----- Data section
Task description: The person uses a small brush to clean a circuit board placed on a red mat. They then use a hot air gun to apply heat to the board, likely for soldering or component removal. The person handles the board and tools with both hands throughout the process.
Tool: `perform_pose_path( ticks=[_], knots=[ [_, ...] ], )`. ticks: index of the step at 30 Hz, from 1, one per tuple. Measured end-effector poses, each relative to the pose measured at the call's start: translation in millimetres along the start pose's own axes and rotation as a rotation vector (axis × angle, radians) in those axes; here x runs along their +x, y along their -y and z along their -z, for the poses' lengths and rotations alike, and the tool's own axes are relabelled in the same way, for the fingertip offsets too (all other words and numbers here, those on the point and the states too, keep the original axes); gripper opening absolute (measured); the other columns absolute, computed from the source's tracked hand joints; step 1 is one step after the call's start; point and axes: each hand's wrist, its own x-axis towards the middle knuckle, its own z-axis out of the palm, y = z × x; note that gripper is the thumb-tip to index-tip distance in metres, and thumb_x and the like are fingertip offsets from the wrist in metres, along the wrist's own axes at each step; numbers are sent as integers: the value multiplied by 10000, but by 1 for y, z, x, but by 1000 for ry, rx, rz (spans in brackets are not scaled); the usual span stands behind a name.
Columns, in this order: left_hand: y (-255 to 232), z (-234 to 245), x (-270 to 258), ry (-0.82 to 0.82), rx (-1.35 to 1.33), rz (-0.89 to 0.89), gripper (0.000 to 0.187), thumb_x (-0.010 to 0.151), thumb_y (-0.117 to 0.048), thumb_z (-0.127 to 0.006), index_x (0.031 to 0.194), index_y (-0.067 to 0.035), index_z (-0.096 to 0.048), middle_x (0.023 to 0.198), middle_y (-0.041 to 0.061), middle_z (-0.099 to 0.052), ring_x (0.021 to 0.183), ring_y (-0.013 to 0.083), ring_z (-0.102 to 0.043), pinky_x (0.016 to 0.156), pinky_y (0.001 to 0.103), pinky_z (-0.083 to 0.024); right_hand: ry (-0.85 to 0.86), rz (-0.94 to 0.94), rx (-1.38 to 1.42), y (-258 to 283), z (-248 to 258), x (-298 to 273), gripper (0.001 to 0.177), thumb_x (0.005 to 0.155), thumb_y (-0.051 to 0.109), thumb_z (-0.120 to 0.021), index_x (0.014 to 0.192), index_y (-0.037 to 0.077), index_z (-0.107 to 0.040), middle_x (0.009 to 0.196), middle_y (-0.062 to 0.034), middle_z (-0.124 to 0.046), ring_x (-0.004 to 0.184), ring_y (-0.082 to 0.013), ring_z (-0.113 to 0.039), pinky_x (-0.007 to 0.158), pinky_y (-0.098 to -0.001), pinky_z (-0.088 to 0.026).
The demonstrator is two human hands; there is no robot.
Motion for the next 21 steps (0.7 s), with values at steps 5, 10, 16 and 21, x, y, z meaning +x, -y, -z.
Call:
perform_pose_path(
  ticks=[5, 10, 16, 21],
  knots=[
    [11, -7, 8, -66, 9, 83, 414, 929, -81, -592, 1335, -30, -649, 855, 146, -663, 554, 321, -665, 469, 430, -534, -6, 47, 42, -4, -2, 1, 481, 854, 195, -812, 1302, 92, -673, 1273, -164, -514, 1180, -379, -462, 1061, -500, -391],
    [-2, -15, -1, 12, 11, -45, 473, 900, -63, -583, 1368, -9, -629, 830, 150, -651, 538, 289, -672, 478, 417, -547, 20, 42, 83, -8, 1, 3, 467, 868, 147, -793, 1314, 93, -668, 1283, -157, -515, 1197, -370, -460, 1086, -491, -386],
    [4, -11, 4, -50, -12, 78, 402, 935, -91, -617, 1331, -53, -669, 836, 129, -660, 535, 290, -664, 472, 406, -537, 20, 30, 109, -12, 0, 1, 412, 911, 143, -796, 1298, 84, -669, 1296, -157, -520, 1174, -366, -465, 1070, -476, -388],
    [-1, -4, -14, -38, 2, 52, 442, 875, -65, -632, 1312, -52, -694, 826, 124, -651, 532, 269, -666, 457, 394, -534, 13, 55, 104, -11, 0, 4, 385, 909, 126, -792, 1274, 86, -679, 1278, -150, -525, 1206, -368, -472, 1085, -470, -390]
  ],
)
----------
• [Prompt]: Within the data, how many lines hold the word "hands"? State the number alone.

• [Finished task]: 2